Bel-Ami, ce salaud d’arriviste à la moustache fine**, me suivait partout, dans le jardin bourguignon au coeur des bosquets d’althéas, sur les banquettes de skaï de la vieille micheline qui me ramena d’Auxerre à Paris et parmi les voyageurs blasés du métro parisien. Enfin, la vie effrénée de la capitale s’empara à nouveau de moi, et je laissai pour une petite soirée seulement mon bel ami reposer près de mon ordinateur, sous la lumière bienveillante de ma lampe de bureau. Ce soir-là, je m’adonnai sans retenue à une fiesta largement arrosée de champagne ; Bel-Ami y assistait, sagement alangui dans le salon, sans un mot. Maupassant se taisait. Vers une heure du matin, après un rangement sommaire des cadavres de bouteilles et de bouchons sauteurs, je m’approchai de Bel-Ami pour l’emporter dans mon lit, légèrement ivre et ravie de me blottir entre ses pages.

Mais il avait le cafard. Ou plutôt, UN ÉNORME CAFARD avait installé ses quartiers d’été sur sa couverture.

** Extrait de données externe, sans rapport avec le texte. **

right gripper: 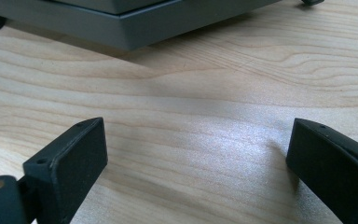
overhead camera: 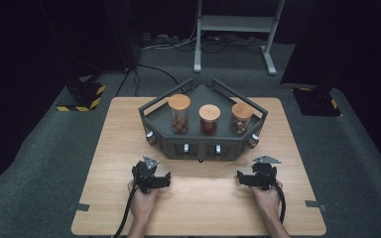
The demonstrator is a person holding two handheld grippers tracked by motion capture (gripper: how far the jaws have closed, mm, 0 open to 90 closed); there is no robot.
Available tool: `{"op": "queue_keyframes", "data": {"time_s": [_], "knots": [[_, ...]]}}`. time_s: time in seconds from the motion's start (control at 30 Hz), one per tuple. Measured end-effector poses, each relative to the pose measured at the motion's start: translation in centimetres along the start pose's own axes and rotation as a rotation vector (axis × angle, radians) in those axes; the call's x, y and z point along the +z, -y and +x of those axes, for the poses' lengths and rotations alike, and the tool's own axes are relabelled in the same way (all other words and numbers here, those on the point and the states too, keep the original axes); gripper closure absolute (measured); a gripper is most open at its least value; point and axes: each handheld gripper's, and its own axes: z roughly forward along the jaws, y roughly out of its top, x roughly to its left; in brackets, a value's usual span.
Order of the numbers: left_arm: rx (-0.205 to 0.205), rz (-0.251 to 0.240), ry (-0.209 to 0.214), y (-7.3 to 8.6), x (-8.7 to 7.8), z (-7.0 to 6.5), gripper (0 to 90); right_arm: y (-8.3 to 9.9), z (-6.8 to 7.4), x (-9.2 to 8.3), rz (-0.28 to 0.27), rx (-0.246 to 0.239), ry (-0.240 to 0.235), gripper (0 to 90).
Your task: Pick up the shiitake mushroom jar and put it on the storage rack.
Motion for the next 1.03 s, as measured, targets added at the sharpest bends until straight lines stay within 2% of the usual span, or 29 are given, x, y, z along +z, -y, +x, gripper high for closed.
{"op": "queue_keyframes", "data": {"time_s": [0.03,1.03], "knots": [[0.000,0.000,0.000,0.00,-0.01,0.01,6.8,0.17,0.26,0.09,-0.005,-0.024,0.017,3.6],[-0.001,0.000,0.000,0.00,0.00,0.01,6.7,0.29,0.27,0.10,-0.017,-0.015,0.018,4.5]]}}
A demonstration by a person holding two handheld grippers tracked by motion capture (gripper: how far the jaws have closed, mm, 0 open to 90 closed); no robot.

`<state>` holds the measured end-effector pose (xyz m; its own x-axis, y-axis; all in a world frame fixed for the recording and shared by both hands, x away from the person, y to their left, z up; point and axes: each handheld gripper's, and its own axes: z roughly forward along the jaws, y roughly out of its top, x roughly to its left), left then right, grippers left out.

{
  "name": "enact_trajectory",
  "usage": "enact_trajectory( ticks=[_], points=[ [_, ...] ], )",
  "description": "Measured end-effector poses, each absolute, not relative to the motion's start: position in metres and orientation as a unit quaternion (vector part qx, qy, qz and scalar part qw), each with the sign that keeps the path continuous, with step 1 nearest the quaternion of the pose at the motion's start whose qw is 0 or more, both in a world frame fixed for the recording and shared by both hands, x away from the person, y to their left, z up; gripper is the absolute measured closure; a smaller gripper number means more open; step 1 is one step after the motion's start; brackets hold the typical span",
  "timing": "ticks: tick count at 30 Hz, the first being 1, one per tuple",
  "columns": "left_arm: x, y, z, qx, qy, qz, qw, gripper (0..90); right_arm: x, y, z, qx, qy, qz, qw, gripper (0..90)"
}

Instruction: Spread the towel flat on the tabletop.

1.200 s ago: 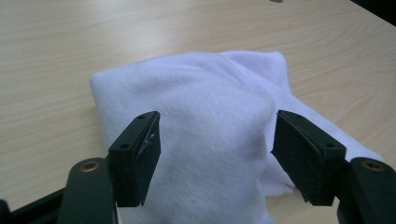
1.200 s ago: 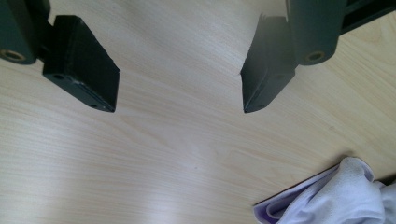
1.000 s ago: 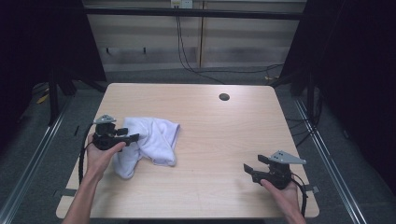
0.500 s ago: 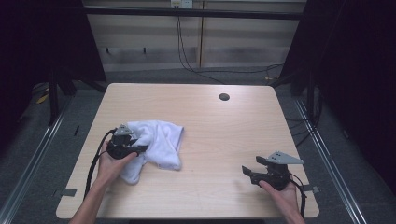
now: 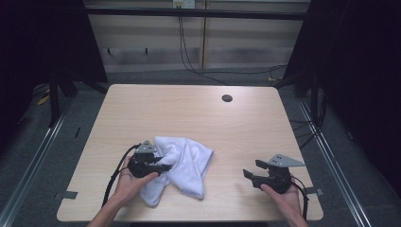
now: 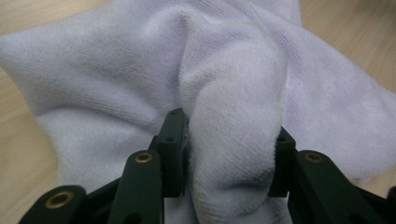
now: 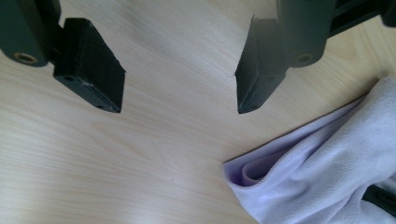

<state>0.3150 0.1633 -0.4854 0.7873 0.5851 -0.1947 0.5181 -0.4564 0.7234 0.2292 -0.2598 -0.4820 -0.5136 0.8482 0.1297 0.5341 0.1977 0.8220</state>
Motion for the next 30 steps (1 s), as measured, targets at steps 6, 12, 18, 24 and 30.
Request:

Parfois, on ne se sent pas du tout, du tout, du tout l’âme d’une Lara Croft. Donc, je poussai un hurlement strident digne d’un manga pour écolières. Que faire? Abandonner Bel-Ami à la Bête immonde? Laisser souiller ses délicieux favoris par ce monstre couleur chiasse? Après un examen tremblant de la situation (la bête est là, ses antennes rabattues devant elle, ivre peut-être elle aussi… elle ne semble pas consciente de la terreur qu’elle m’inspire), je prends l’aspirateur et me précipite avec des cris de dégoût sur cet animal indigne d’existence. Mais voilà que Bel-Ami résiste, la couverture se plie sous la puissance de l’aspirateur, la bestiole est coincée à mi-chemin du conduit, la tête se débat à l’extérieur et dans mon angoisse, je donne plus de voix que la Castafiore en répétition. Ma main, qui à cet instant ressemblait à celle de feu Jean-Paul II en pleine période Parkinson, s’abat sur un coin du livre pour le maintenir, la bête disparaît dans la tornade de la machine et mon pied écrase le bouton marche-arrêt. C’est fini. Le calme est revenu.

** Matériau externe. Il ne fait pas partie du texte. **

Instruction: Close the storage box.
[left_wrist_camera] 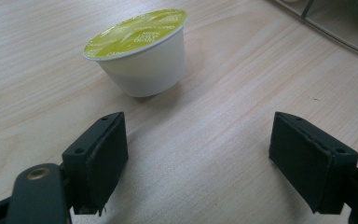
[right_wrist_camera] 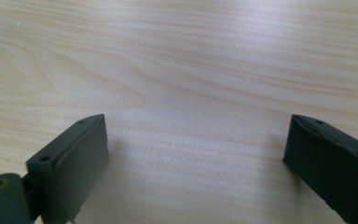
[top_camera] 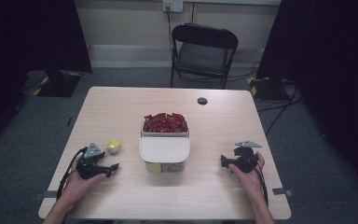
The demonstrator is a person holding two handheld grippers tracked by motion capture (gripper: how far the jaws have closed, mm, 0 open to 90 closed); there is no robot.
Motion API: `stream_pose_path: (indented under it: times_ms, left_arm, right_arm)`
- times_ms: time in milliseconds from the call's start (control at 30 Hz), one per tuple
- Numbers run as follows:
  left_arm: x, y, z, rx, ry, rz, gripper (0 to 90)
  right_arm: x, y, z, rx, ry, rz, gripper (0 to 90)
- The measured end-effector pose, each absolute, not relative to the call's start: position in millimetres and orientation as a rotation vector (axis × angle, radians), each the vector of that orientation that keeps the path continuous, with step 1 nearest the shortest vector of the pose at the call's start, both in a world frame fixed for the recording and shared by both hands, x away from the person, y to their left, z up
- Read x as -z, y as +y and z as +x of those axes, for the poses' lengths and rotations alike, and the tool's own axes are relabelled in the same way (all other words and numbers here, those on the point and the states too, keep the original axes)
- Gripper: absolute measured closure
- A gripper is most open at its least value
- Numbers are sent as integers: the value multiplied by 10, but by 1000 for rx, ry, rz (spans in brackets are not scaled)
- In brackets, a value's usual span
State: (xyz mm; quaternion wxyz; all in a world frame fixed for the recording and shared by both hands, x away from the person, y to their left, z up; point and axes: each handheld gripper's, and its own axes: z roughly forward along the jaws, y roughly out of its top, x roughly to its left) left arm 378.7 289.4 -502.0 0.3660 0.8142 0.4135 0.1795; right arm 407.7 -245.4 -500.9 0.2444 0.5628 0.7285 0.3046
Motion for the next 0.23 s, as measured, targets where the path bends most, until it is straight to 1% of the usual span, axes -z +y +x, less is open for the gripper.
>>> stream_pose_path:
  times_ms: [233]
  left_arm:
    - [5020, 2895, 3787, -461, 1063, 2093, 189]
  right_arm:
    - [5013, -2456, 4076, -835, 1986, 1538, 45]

Comme mue par une télépathie dont je lui suis totalement reconnaissante, Madame de… appelle à cet instant pour me sommer de finir la fiesta dans son palace délabré (Madame de…, dite aussi J., squatte cent mètres carrés en travaux en plein Paname). C’est pas là-bas que j’aurais le cafard. Zou, je m’enfuis chez Madame de…, en serrant convulsivement Bel-Ami contre ma poitrine.

Quand soudain, en fermant la porte, une pensée terrible m’arrête…

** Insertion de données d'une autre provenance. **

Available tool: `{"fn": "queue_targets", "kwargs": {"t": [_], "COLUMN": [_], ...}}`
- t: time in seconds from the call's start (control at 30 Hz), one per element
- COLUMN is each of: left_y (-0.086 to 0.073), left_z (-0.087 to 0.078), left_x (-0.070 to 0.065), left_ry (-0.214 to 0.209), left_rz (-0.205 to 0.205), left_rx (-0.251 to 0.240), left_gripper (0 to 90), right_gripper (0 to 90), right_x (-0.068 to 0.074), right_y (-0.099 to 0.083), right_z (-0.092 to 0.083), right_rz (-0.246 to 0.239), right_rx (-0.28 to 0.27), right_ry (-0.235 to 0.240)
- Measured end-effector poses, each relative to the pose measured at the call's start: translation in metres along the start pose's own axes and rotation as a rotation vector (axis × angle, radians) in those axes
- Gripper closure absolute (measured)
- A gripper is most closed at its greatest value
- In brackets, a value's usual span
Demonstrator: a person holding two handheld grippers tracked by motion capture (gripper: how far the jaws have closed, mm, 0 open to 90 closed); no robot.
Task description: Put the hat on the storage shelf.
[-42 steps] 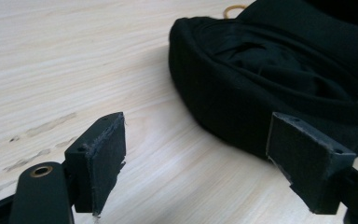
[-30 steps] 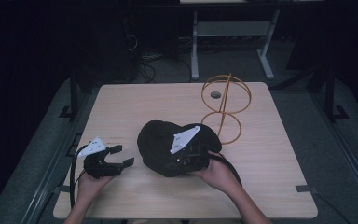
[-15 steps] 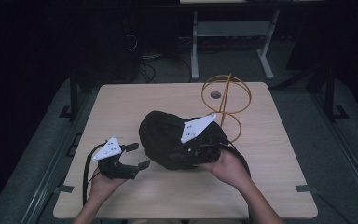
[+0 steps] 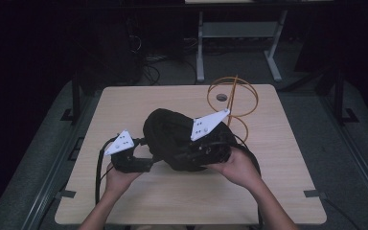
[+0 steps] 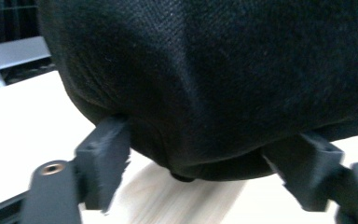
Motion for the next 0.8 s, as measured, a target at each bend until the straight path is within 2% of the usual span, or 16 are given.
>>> {"fn": "queue_targets", "kwargs": {"t": [0.03,0.1,0.2,0.37,0.53,0.8], "left_y": [0.001,0.003,0.006,0.014,0.021,0.042], "left_z": [0.003,0.006,0.008,0.005,0.001,-0.015], "left_x": [-0.001,-0.003,-0.004,-0.002,-0.004,-0.003], "left_ry": [-0.007,-0.018,-0.015,-0.031,-0.020,0.003], "left_rz": [0.002,0.013,0.032,0.033,0.063,0.085], "left_rx": [-0.011,-0.020,-0.030,-0.050,-0.042,-0.042], "left_gripper": [38.3,48.7,56.2,78.6,84.2,85.0], "right_gripper": [76.9,77.1,77.1,77.1,76.7,73.5], "right_x": [0.000,0.000,0.001,0.001,0.000,-0.005], "right_y": [0.000,0.000,0.000,-0.002,-0.004,-0.012], "right_z": [-0.001,-0.003,-0.004,-0.011,-0.015,-0.021], "right_rz": [0.001,0.005,0.008,0.008,0.018,0.044], "right_rx": [-0.003,-0.009,-0.012,-0.036,-0.069,-0.129], "right_ry": [0.007,0.009,0.016,0.013,0.023,0.022]}}
Point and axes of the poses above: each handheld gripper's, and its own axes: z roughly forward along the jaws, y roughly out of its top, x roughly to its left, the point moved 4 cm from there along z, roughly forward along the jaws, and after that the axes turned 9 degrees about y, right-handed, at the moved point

Merde… et si j’avais aspiré Kafka?

* On n’emploie pas assez “tout de go”. J’ai décidé d’en rétablir l’usage.

** Bel-Ami raconte l’histoire d’un jeune homme sans le sou, qui grimpe les échelons de la société en utilisant sans vergogne son pouvoir de séduction sur de pauvres femmes éperdument amoureuses de lui.